09.11.2006 Artikelansicht
Ausschnitt Zeitungsausschnitt
Drucken Drucken

 

Kinder trommeln bei
Bach auf dem Bauch

Wiener Philharmoniker kopieren Konzept aus Detmold

Von Dietmar Kemper
Detmold (WB). Spätestens nach einer Stunde klassischer Musik läuft bei Kindern die Aufmerksamkeits-Uhr ab. »Um den Nachwuchs zu erreichen, muss Musik verstümmelt, müssen Wiederholungen weggelassen werden«, betont Joachim Thalmann.

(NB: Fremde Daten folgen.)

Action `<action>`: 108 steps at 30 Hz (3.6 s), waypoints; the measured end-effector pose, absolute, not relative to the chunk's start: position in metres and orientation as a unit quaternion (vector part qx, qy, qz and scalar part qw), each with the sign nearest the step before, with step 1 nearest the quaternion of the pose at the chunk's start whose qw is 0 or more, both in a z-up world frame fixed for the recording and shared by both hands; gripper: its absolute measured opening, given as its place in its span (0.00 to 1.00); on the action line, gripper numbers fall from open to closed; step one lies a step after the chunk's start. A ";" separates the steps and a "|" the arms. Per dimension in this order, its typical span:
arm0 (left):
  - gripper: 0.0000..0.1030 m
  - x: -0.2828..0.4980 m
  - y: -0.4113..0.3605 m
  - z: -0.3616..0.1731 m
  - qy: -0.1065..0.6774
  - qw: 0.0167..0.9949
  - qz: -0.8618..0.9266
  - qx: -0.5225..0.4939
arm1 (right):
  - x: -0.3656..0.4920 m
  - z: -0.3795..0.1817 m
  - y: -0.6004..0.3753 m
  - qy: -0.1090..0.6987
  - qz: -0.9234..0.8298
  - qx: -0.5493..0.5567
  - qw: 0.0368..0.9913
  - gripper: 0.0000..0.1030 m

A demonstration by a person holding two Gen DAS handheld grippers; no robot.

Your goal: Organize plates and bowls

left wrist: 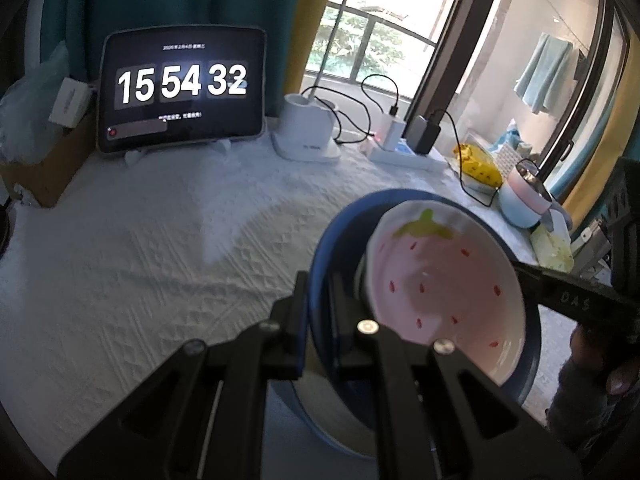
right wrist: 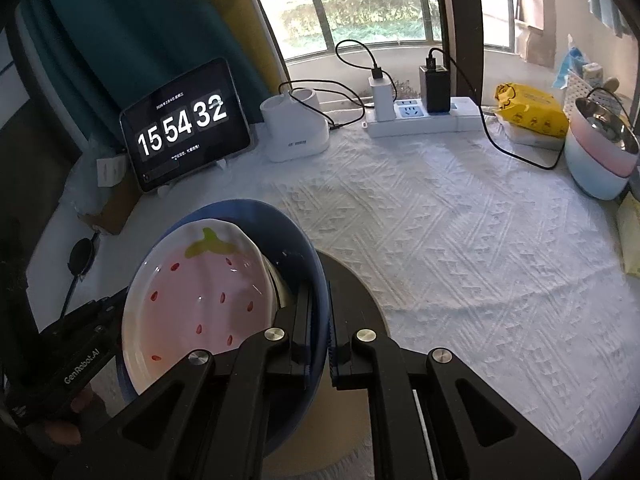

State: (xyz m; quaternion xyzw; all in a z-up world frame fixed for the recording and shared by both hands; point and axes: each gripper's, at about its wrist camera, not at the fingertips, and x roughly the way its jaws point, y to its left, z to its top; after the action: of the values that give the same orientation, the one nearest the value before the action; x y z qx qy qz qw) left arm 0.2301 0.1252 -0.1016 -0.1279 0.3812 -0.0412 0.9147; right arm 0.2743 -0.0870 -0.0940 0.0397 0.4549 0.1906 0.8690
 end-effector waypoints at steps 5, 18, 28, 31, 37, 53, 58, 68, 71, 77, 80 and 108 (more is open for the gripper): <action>0.06 0.231 0.121 -0.101 0.377 0.919 -0.034 -0.111 | 0.277 -0.099 -0.088 0.460 0.191 0.044 0.866 0.09; 0.06 0.232 0.112 -0.100 0.373 0.923 -0.024 -0.091 | 0.279 -0.099 -0.089 0.464 0.181 0.035 0.866 0.11; 0.08 0.231 0.107 -0.100 0.371 0.924 -0.026 -0.088 | 0.275 -0.098 -0.094 0.467 0.171 0.029 0.867 0.11; 0.11 0.231 0.109 -0.101 0.370 0.924 -0.025 -0.097 | 0.273 -0.097 -0.094 0.467 0.168 0.027 0.868 0.11; 0.11 0.229 0.109 -0.099 0.382 0.917 -0.023 -0.111 | 0.268 -0.098 -0.096 0.462 0.163 0.022 0.871 0.11; 0.12 0.214 0.101 -0.097 0.388 0.916 -0.017 -0.104 | 0.251 -0.097 -0.105 0.462 0.151 0.023 0.874 0.20; 0.12 0.216 0.098 -0.096 0.386 0.918 -0.012 -0.089 | 0.250 -0.098 -0.106 0.460 0.152 0.023 0.875 0.20; 0.12 0.221 0.103 -0.090 0.400 0.911 -0.017 -0.100 | 0.259 -0.094 -0.107 0.478 0.165 0.032 0.862 0.22; 0.33 0.215 0.106 -0.071 0.365 0.926 -0.010 -0.092 | 0.259 -0.084 -0.106 0.462 0.157 0.010 0.873 0.42; 0.57 0.209 0.106 -0.039 0.325 0.942 -0.011 -0.089 | 0.252 -0.054 -0.107 0.417 0.174 0.015 0.892 0.64; 0.57 0.204 0.102 -0.032 0.317 0.945 -0.010 -0.083 | 0.246 -0.045 -0.104 0.405 0.179 0.009 0.897 0.65; 0.78 0.124 0.055 0.023 0.230 0.972 -0.034 -0.044 | 0.163 0.007 -0.137 0.324 0.157 -0.002 0.933 0.65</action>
State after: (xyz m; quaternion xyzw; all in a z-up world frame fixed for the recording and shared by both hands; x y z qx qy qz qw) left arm 0.1244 0.0552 0.0230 -0.0445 0.2301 -0.0344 0.9715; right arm 0.1633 -0.1366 0.0075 -0.0016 0.3243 0.1568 0.9329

Bei dem weltweit ersten Kongress zur »Qualität von Konzerten für Kinder« von heute bis Sonntag in Detmold spricht der Musikwissenschaftler der lippischen Hochschule über die Grenzen der Aufnahmefähigkeit und die Konsequenzen, die sich daraus für die Dramaturgie ergeben. »Es gilt Aktivpausen in die Konzerte einzubauen, in denen die Kinder malen, tanzen oder Schlagzeug auf ihrem Bauch spielen«, sagte Thalmann gestern dieser Zeitung. Darüber hinaus müsse an die Lebenswelt der Jungen und Mädchen angeknüpft werden: Warum nicht Helme verteilen und ein Konzert »Auf der Baustelle« nennen, wenn ein Pianist mit einem Hammer auf die Tasten klopfe?
Vor allem Kinder wollten Bilder im Kopf, wenn das Orchester zu spielen beginnt. Thalmann würde etwa bei Mahlers 1. Sinfonie Erwachsenen und Kindern die Vorstellung vorschlagen: »Die Streicher klingen so, als würde man mit blinzelnden Augen in die Sonne schauen.« Weil das Interesse an klassischer Musik bei Kindern und Jugendlichen seit Jahren abnehme, herrsche bei Orchester hektische Betriebsamkeit und Unruhe. Es reiche aber nicht, noch häufiger »Peter und der Wolf« oder »Karneval der Tiere« zu spielen - neue ungewöhnliche Wege seien gefragt. Wie die aussehen können, darüber diskutieren an der Musikhochschule 100 Musiker, Lehrer, Wissenschaftler und Konzertpädagogen aus ganz Deutschland. Sie wollen klären, wann ein Kinderkonzert gut ist und was sich von Museums- und Theaterpädagogen lernen lässt.
Die Musikhochschule Detmold legte vor drei Jahren die Konzertreihe »Concertino Piccolini« auf und landete damit einen großen Erfolg. Für die sechs Konzerte der aktuellen Saison wurden in nur zwei Tagen 300 Karten verkauft. Mittlerweile haben die Wiener Philharmoniker die lippische Idee des Kinder-Abos für vier- bis sechsjährige Jungen und Mädchen übernommen. Beim »Concertino Piccolini« hocken die Jungen und Mädchen auf Sitzkissen auf der Erde, sie üben Tänze ein, die ins Konzert integriert werden. Maskottchen, in diesem Jahr eine Maus, dienen als Erkennungszeichen der Reihe.
Das Abonnement gewöhne Kinder an klassische Musik und an Stetigkeit, sagte Thalmann. Die Weichen für den Musikgeschmack würden immer früher gestellt; deshalb seien kindgerechte Konzerte unerlässlich, damit klassische Musik nicht als das Leben bereichernde Facette abendländischer Kultur wegbreche. Während China das Schulfach »Musikgenuss« eingeführt habe, sende in Deutschland nur noch der Bayerische Rundfunk ein Jugendmagazin mit klassischer Musik, bedauert Thalmann.